Despite this, Studio-X kicks off its global network in Africa with a three-day launch event in Johannesburg's Maboneng Precinct – a neighbourhood that in itself has seen the effects of gentrification: the arrival of middle class, brogue-clad residents, along with trendy restaurants and high-end residential high-rises in a precinct previously inhabited by mainly poor, working-class people living in once dilapidated buildings.

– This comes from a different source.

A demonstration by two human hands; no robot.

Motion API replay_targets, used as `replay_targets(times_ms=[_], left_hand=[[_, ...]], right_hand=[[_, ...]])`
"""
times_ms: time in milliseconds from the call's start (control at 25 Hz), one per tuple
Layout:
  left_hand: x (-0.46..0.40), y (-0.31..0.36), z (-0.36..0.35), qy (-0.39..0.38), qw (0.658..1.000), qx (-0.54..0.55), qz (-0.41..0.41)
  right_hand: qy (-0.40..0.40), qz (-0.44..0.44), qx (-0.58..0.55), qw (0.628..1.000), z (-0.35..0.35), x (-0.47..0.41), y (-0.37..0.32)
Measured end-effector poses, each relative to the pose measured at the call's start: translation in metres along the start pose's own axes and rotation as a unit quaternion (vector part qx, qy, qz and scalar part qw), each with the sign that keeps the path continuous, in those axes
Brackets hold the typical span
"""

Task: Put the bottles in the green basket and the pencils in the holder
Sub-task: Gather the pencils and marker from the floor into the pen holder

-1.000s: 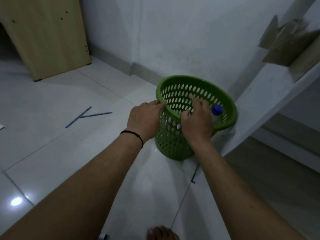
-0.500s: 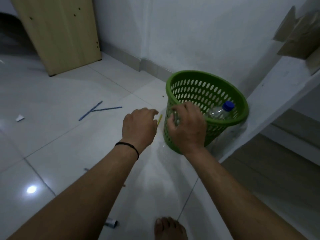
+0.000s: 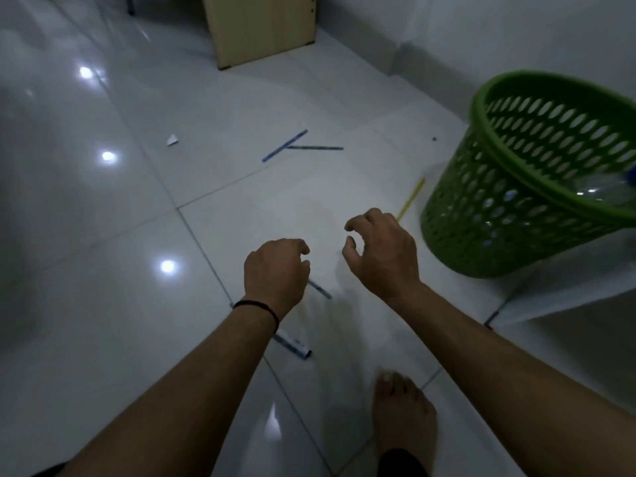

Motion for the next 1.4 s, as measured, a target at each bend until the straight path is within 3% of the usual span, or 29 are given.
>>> replay_targets(times_ms=[160, 440, 640, 760, 920, 1120, 1320, 1400], left_hand=[[0.01, -0.044, -0.013, -0.009, 0.998, 0.001, 0.067], [0.039, -0.091, -0.032, -0.037, 0.975, 0.023, 0.22], [0.06, -0.106, -0.051, -0.101, 0.915, 0.1, 0.379], [0.069, -0.109, -0.065, -0.141, 0.877, 0.161, 0.43], [0.067, -0.11, -0.077, -0.154, 0.85, 0.206, 0.459], [0.051, -0.095, -0.079, -0.121, 0.857, 0.202, 0.459], [0.036, -0.093, -0.079, -0.122, 0.868, 0.232, 0.422], [0.028, -0.09, -0.078, -0.134, 0.842, 0.331, 0.403]], right_hand=[[-0.057, 0.023, -0.036, 0.997, -0.041, -0.003, -0.02], [-0.253, 0.038, -0.083, 0.963, -0.113, 0.018, -0.042], [-0.307, 0.057, -0.063, 0.948, -0.127, 0.028, -0.041], [-0.304, 0.062, -0.057, 0.949, -0.128, 0.029, -0.037], [-0.301, 0.055, -0.07, 0.949, -0.131, 0.027, -0.037], [-0.312, 0.039, -0.078, 0.946, -0.135, 0.033, -0.034], [-0.277, -0.113, -0.212, 0.93, -0.131, 0.035, -0.027], [-0.241, -0.172, -0.278, 0.914, -0.127, 0.033, -0.024]])
Point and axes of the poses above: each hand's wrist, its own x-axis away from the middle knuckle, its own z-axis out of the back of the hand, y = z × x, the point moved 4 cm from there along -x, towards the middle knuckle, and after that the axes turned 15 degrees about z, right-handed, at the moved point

"Gentrification is a manifestation of gross inequality and capitalist developments globally, and Johannesburg is no different," Matsipa says, responding to questions about Studio-X's new home in the contentious locale. "I'm interested in understanding how urban redevelopment could proceed in a way that improves the quality of life for all urban residents. Perhaps Maboneng might be the best place to ask these questions."

'Motherfucking hipsters'
Spike Lee, the Do the Right Thing
director is clearly not a fan of the "motherfucking hipsters" and asks the question: "Why does it take an influx of white New Yorkers in the south Bronx, in Harlem, in Bed-Stuy, in Crown Heights for the facilities to get better?" When comparing his thoughts to what has happened in communities such as Maboneng and Cape Town's Woodstock, one wonders if his reference to gentrification in Harlem has anything to do with Columbia University's expansion into West Harlem – an area once filled with Hispanic and African American residents.

From 2007, resistance to the Ivy League building campuses in the historically black quarters made international news. "Harlem takes on university in battle of town versus gown", read one headline, while another said "Black Architects say Columbia shut them out of $6.3-billion Harlem campus".

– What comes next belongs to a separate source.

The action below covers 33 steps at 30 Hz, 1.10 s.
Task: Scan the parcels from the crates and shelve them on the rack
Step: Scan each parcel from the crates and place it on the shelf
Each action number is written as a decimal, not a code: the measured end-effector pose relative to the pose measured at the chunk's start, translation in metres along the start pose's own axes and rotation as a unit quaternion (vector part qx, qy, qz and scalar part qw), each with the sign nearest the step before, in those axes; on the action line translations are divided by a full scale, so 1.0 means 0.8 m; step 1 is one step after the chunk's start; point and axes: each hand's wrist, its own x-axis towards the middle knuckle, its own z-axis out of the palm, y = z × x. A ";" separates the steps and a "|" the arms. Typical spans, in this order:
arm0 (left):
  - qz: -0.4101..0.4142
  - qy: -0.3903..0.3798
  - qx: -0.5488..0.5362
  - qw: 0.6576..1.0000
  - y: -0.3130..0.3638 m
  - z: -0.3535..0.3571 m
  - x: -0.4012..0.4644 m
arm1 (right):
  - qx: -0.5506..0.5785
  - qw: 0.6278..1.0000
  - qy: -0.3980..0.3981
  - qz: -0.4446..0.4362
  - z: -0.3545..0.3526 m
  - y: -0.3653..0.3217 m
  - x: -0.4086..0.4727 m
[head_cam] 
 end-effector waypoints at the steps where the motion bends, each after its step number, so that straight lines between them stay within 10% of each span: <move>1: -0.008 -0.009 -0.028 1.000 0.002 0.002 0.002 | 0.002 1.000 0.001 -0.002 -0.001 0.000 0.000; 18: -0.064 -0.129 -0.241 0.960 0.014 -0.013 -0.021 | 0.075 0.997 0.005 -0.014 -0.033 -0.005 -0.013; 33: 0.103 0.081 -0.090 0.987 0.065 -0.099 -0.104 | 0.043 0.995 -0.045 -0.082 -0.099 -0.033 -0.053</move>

The university's Student Coalition on Expansion and Gentrification group even commented on the development programme, saying: "Columbia is a mostly white university that has proposed building a new campus in a neighbourhood whose residents are predominantly people of colour. The university's past developments are largely responsible for the transformation of [Harlem's] Morningside Heights from a racially and economically diverse neighbourhood to an affluent white one."

But urban renewal projects are not new to the once-famous locale, known to have housed literary greats like Zora Neale Hurston and Langston Hughes. Arthur James Baldwin, who was born in Harlem, referred to urban renewal programmes in the vicinity in the 1960s as "Negro removals", which, according to Baldwin "means moving the Negroes out".

Since Baldwin addressed the implications of private companies buying up property in lower-income neighbourhoods, that often results in the displacement of its poor residents, how much has really changed? Will a continued conversation on this topic, fostered by the likes of Columbia University linked Studio-X, change a problem prevalent since the birth of cities?

It's hard to predict, but it's also hard to ignore how Studio-X, with affiliations to Columbia University and Maboneng (it thanks Jonathan Liebermann, brainchild of the precinct, in its press release), is able to provide a neutral platform for thinking about future cities.

Neutrality of Studio-X
"Neither knowledge nor institutions are ever neutral," says Gal's Wilson, responding to Columbia's West Harlem expansion programme in relation to Studio-X, an institutionally sponsored platform. "Knowledge production is always tied to circuits of power – that is a given. Studio-X operates as an experimental platform for exchange that allows people to productively nurture the creation of new forms of knowledge, creation [and] new types of imaginaries about urban life that promote transformations .. "

So as the city makes way for Studio-X, with it's weekend-long event featuring musicians, academics and corporates, as well as open panel discussions, which Matsipa hopes "will carry on beyond the parameters of this weekend's activities", one can only hope for a discussion on future cities to be inclusive of its residents and useful to them to too.